How does your app handle needing to generate a different updated PW for some existing site?

Or where the company reorgs their website and now you login at www.consumer.example.com instead of the previous www.login.example.com?

I didn’t want to get into too much detail, but since you asked…

For updating passwords, I have a small config file that assigns a “version number” to some domains. The version number is hashed along with the master password and domain. Most domains aren’t listed in the file so their version number is empty. When a site asks me to change my password, I just increment the version number for that site in the config file. I do have to carry this config file around to each machine that runs the program, which is a disadvantage.

For your second question, the “domain name” I use is just the second level part. So for www.amazon.com, I use “amazon”, and for www.consumer.example.com, I use “example”. Companies essentially never change their second level domain name, and in the exceedingly rare situation that one did, I’d need to change my password on that site.

ETA: Oh and before you ask, the passwords that it generates are 12 chars long and have an uppercase letter, a lowercase letter, a number and symbol. Occasionally I run across a site that frustratingly doesn’t like that format, so the config file also allows tweaking the format for a particular domain.

A friend of mine insists that hardware keys are the only way to go, even if you’re using a password manager (and I think they all support hardware keys). He swears by Yubikey https://www.yubico.com/

I just use a regular password manager, LastPass. I’ve considered dumping it since the hacker issues, but it’s pretty daunting to move to a different one. I have hundreds of passwords that would have to migrate. It’s a dilemma. I’ve of course changed a bunch of critical passwords since.

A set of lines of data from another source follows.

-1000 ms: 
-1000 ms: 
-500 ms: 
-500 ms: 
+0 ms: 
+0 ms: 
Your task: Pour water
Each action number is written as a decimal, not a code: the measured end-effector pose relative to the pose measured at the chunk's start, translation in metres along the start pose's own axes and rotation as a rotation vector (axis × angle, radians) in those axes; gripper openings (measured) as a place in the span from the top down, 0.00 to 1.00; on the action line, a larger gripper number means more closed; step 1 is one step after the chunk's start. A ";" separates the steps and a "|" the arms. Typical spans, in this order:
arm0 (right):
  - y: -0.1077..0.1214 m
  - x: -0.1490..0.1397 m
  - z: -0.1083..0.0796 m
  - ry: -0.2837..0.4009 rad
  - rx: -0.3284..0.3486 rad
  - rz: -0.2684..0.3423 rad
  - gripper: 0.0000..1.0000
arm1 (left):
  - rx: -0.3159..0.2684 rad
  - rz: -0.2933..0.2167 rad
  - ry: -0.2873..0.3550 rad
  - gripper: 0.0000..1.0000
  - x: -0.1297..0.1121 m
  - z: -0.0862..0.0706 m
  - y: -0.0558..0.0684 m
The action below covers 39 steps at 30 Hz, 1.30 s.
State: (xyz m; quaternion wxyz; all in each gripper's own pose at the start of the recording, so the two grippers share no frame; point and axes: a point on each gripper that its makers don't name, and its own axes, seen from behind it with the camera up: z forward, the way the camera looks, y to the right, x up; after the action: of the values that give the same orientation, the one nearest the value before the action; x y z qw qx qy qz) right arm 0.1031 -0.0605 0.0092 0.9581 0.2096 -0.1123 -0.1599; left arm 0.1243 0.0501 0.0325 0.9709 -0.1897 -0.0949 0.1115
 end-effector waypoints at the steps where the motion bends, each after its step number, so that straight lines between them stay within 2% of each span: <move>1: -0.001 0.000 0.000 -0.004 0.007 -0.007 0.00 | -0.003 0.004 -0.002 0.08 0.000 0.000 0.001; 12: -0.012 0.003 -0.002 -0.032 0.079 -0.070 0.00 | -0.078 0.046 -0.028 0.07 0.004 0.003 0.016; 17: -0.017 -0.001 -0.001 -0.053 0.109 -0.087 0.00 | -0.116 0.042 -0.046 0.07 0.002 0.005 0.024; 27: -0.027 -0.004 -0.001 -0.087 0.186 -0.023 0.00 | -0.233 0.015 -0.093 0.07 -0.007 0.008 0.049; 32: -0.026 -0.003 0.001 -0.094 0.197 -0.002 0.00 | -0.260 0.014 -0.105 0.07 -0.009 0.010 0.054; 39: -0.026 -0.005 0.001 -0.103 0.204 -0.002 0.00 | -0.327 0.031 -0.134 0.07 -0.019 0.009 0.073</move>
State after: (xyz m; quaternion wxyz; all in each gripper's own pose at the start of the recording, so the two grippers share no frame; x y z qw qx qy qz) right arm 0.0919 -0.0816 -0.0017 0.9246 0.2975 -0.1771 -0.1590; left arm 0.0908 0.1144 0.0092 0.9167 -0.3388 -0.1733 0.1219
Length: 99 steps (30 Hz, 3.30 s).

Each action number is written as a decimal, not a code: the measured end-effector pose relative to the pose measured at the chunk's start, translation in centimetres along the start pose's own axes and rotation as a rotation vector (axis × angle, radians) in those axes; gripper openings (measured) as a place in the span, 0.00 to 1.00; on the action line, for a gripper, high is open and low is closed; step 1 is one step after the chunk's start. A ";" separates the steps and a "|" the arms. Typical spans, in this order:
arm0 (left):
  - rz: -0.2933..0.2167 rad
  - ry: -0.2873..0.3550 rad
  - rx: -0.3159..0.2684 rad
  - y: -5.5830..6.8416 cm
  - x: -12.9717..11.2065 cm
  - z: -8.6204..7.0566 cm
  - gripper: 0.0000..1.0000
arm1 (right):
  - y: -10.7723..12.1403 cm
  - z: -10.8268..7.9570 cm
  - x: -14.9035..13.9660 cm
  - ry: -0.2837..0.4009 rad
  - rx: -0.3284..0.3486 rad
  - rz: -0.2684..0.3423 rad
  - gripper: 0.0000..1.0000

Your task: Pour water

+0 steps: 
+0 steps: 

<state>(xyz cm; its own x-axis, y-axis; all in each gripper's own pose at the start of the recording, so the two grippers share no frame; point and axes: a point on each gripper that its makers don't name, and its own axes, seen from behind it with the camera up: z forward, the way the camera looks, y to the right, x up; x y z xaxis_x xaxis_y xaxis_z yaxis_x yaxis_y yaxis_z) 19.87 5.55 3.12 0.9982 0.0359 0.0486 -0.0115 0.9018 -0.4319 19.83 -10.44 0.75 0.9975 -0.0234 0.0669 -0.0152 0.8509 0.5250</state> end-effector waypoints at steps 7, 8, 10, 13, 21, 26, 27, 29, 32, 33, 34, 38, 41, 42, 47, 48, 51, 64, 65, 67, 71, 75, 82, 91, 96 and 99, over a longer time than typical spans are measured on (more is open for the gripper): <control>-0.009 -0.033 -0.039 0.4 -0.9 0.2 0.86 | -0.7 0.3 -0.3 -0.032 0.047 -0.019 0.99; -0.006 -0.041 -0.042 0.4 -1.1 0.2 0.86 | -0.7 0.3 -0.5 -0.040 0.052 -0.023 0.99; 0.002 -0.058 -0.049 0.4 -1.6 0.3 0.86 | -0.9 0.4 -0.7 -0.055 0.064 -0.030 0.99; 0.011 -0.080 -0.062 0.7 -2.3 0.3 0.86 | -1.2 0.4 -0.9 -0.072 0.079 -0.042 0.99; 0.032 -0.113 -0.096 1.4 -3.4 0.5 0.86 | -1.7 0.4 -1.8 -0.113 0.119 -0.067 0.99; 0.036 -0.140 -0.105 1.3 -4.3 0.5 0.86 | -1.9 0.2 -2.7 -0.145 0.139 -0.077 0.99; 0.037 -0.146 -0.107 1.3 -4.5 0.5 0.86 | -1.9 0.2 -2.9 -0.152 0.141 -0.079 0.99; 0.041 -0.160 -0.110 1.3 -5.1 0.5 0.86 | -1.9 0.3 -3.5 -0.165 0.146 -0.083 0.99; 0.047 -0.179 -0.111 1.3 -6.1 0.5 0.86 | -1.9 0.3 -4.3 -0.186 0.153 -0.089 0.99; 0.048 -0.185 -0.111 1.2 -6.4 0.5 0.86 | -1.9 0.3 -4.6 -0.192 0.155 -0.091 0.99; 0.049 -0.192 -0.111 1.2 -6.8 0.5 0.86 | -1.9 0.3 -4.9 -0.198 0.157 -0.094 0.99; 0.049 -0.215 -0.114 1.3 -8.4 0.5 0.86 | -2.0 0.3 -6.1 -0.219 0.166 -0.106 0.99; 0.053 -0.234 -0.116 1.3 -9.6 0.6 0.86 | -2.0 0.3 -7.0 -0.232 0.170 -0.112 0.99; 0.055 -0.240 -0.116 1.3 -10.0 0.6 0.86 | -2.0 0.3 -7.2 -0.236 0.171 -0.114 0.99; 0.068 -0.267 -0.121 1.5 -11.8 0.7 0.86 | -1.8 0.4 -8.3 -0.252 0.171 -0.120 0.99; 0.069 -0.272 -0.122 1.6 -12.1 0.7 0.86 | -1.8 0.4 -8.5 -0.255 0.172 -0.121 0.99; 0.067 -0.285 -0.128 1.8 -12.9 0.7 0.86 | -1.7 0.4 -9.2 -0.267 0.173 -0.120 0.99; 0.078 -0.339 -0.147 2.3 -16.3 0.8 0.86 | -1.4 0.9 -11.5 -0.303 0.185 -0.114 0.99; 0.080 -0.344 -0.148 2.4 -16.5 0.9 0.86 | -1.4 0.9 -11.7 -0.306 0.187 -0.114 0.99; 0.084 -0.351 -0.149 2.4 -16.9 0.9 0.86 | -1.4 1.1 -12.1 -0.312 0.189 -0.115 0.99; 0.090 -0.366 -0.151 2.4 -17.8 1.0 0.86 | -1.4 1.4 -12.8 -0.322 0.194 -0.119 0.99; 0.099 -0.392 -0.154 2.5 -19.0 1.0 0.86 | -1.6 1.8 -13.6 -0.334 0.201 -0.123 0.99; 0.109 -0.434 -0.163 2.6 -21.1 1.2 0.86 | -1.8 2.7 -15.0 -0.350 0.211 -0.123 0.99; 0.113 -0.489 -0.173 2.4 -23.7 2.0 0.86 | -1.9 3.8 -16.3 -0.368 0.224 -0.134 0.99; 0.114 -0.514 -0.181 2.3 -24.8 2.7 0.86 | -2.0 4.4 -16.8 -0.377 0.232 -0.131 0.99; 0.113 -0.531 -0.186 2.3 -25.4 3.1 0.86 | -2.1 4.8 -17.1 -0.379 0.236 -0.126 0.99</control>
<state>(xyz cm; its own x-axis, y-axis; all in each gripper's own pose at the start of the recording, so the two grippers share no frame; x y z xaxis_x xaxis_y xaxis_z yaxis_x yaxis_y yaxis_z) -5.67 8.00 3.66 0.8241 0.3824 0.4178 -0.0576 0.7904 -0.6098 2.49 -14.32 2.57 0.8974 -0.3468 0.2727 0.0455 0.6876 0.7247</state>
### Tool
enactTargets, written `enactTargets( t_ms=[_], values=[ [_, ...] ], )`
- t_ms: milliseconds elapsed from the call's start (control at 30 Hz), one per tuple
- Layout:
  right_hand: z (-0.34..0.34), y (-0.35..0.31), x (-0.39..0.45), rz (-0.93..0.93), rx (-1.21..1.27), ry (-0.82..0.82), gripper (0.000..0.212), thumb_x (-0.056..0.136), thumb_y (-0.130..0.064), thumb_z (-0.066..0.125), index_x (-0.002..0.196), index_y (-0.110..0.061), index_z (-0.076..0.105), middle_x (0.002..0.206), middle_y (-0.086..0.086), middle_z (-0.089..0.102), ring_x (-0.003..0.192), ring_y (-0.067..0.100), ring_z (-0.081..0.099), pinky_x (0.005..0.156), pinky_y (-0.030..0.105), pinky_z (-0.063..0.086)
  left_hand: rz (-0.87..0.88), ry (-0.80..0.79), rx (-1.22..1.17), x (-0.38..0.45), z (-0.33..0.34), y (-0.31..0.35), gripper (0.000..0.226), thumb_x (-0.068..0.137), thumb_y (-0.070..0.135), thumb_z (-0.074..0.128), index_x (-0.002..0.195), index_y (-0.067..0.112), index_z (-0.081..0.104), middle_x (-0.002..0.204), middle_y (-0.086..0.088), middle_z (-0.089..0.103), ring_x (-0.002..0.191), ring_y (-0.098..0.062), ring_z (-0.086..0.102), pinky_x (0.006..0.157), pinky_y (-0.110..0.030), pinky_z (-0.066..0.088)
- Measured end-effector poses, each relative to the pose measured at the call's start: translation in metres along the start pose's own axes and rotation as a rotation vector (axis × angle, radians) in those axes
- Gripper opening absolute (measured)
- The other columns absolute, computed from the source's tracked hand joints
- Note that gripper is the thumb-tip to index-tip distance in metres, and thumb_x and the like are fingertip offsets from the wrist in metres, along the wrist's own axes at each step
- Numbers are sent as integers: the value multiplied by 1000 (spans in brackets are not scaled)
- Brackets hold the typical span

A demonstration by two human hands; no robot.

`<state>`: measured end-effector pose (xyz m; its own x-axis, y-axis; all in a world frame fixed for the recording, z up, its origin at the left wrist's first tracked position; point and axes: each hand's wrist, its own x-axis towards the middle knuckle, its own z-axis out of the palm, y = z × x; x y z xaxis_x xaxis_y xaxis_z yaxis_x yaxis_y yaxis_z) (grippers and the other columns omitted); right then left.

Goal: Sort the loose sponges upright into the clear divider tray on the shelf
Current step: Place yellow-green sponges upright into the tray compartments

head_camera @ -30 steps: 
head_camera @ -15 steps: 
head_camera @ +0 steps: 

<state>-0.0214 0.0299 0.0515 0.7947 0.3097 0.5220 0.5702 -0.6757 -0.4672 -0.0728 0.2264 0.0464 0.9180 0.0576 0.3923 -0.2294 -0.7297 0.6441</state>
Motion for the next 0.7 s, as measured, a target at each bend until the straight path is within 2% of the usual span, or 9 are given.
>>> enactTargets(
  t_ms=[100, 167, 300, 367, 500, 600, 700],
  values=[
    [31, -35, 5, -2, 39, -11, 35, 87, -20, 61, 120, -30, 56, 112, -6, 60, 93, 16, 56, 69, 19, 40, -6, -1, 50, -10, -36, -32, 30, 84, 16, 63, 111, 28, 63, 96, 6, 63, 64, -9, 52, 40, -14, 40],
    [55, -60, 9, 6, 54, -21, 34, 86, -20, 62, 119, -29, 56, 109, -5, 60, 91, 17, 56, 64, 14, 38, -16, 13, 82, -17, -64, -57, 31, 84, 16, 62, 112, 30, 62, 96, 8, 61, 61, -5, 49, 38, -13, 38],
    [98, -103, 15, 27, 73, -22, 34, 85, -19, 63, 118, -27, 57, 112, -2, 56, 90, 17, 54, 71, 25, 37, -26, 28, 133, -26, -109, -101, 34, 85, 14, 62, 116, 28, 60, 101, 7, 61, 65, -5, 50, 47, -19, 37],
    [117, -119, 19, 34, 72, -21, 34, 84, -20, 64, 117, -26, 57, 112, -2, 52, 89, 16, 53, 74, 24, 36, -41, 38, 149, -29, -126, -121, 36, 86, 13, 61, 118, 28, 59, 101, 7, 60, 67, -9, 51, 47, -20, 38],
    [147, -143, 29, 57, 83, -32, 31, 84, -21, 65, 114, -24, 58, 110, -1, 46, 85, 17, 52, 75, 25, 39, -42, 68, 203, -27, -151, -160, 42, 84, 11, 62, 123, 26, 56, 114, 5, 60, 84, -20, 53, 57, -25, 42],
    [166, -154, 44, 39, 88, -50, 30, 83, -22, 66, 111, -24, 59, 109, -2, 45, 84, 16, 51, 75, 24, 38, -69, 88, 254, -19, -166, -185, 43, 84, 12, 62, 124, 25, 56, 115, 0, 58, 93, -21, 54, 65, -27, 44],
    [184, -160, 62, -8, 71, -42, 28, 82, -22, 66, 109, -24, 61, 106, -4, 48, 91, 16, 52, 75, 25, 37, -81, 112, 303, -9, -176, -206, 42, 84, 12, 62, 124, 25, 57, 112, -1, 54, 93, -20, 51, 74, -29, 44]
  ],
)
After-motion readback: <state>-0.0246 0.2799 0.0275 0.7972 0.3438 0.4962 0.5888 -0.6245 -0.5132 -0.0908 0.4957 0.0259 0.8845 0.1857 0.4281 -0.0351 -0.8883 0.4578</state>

I migrated from last pass to 1password after the hack. Export, import, done. Super-easy.

I am using BitWarden with a long master password and a hardware security key for most passwords. For banking sites, my passwords are on paper only.

I used to use LastPass but moved to BitWarden and changed all of my passwords (which was a bit of a project) after they were compromised.

Using an Excel file is not ideal. There is no two-factor authentication and nothing to slow down retry attempts (Bitwarden has Captchas and rate limiting to prevent brute forcing.)

I switched from LastPass to BitWarden about a year ago. Took about 10 minutes total to install the app, perform an export from LastPass, then an import into BitWarden. And 2 of those minutes were reading the instructions.

The transition is not an obstacle. Really. Some muscle memory needs to change, but that’s easy.

One of the big advantages to BitWarden is you can explicitly tie your various phone apps to BitWarden entries. I found LastPass often sucked on recognizing which Android apps went with which login records. Total non-issue with BitWarden; it just works.

It’s also far smarter about dealing with situations where you have multiple logins, perhaps from a 3rd party authentication service, leading to different websites. LastPass still doesn’t handle that gracefully. BitWarden does.

That, plus free, no hack history, and no motherlode of PW files attracting thieves planet-wide make it a total no-brainer. For me.

Same here. BW is not as integrated into web browsers as LP was, but that’s probably a good thing. I use the DuckDuckGo browser which might also be a factor in that. A couple of extra clicks is no big deal.

BitWarden has nice extensions for both Chrome and Firefox. I don’t think browser integration is an issue for most users.

And because Bitwarden has a Chrome extension, that same extension also does Edge.